I don't have the code here now but i did something like this:
//Check whether it's DNA, RNA or Protein in a loop
if (alphabet=="DNA"){
sym = createDNASequence(sequence_string, name_sequence);
Sequence = createSequence(sym , null, name_sequence,
null);
}
else if (alphabet=="RNA"){
sym = createRNASequence(sequence_string, name_sequence);
sequence = createSequence(sym , null, name_sequence,
null);
}
else if (alphabet=="PROTEIN_TERM"){
sym = createProteinSequence(sequence_string,
name_sequence);
sequence = createSequence(sym , null, name_sequence,
null);
}
hashSequenceDB.addSequence(name_sequence,sequence);
//end of the loop
then in another class, I try to get back the sequences doing this passing
the var name_sequence as a parameter:
hashSequenceDB.getSequence(name_sequence);
//but it aways give me back a null pointer type error.

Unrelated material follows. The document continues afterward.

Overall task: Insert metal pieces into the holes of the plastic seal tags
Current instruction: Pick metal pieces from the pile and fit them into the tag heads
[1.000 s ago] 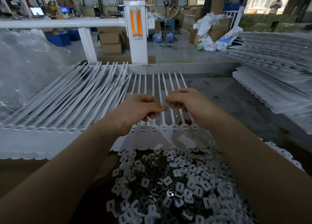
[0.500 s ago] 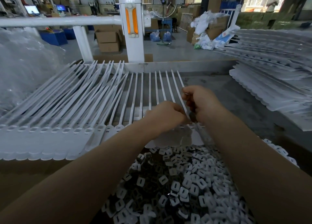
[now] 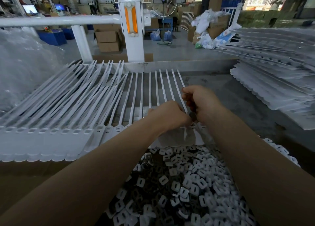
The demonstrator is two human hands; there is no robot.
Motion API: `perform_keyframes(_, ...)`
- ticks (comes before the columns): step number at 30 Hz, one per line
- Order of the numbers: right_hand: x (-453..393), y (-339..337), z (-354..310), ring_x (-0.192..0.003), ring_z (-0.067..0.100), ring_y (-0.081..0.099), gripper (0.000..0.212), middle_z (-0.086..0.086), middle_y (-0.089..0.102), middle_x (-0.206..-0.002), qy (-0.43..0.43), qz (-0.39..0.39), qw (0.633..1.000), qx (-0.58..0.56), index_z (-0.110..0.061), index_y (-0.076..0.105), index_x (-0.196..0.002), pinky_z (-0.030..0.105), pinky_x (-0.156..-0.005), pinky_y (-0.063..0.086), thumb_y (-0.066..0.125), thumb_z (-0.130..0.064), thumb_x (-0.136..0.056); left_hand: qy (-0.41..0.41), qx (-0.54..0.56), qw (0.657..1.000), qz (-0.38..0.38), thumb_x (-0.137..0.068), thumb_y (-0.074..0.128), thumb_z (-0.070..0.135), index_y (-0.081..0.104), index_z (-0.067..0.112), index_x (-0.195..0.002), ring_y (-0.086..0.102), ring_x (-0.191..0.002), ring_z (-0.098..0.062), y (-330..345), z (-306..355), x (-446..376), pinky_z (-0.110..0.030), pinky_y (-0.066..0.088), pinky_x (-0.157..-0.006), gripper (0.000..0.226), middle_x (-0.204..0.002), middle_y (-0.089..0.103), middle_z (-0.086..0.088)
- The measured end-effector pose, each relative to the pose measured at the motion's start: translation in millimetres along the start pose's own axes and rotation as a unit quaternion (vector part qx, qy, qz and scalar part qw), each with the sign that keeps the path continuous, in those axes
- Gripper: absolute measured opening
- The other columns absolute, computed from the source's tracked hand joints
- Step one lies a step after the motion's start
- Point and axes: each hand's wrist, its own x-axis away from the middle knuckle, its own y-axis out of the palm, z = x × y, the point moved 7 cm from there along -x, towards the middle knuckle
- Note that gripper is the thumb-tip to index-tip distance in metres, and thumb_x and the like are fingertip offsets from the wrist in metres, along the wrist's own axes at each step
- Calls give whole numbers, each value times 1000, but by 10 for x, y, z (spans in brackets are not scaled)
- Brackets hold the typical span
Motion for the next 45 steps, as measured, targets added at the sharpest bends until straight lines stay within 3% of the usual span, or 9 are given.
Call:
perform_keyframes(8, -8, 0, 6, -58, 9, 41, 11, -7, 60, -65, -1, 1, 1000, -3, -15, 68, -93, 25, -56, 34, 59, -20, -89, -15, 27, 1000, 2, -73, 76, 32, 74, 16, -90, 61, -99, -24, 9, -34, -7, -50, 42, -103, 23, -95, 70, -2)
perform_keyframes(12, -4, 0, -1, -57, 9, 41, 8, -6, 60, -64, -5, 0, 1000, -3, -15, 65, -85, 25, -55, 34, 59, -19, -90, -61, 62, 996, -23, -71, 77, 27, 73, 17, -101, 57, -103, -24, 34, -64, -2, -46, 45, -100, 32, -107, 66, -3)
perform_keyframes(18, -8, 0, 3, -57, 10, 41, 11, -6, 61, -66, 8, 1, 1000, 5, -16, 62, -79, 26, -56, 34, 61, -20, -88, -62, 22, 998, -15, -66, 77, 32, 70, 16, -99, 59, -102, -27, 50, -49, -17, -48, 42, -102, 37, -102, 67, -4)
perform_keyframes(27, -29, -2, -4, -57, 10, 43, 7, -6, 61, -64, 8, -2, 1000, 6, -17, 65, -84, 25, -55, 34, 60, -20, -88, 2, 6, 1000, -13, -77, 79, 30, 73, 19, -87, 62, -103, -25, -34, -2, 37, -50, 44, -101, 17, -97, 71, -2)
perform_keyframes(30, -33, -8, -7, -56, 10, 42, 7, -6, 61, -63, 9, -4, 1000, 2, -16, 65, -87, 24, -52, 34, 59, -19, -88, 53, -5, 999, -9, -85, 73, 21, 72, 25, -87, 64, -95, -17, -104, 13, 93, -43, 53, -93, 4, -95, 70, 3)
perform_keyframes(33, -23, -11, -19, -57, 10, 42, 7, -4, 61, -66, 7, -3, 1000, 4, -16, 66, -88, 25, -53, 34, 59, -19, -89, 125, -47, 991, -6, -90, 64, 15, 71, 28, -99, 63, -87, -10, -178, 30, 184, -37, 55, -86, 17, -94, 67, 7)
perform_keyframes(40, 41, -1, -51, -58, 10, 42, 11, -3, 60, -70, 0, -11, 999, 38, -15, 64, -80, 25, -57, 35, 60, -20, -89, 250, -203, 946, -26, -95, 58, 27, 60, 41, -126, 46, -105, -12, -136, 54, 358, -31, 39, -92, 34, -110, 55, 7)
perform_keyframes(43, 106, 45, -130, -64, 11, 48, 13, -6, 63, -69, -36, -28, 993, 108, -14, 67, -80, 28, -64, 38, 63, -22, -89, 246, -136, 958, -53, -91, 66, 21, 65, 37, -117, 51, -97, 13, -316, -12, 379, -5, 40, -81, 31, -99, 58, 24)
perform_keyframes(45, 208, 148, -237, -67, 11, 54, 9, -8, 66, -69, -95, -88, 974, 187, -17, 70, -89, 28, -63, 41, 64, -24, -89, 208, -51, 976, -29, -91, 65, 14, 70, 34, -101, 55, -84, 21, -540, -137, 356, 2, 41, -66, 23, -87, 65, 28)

If you can help I'd be glad!
Thanks
Anderson Moura - Brazil
-----Mensagem original-----
De: mark.schreiber at novartis.com [mailto:mark.schreiber at novartis.com]
Enviada em: terça-feira, 27 de junho de 2006 22:43
Para: Anderson Moura da Silva
Cc: biojava-l at lists.open-bio.org; biojava-l-bounces at lists.open-bio.org
Assunto: Re: [Biojava-l] Alignment Viewer
Hi -
I don't think there is an alignment viewer officially although I know that
people have written them. Maybe someone would like to contribute theirs to
the list??
Can you give more detailed information about your SequenceDB bug? Biojava
version, example code etc?
Thanks,
- Mark
Mark Schreiber
Research Investigator (Bioinformatics)
Novartis Institute for Tropical Diseases (NITD)
10 Biopolis Road
#05-01 Chromos
Singapore 138670
www.nitd.novartis.com
phone +65 6722 2973
fax +65 6722 2910
"Anderson Moura da Silva" <anderson.moura at telemar-rj.com.br>
Sent by: biojava-l-bounces at lists.open-bio.org
06/27/2006 07:59 PM
To: <biojava-l at lists.open-bio.org>
cc: (bcc: Mark Schreiber/GP/Novartis)
Subject: [Biojava-l] Alignment Viewer
Hi everyone,
Does BioJava implements a Alignment Panel like SequencePanel? Is it
possible to put colors in it like ClustalW?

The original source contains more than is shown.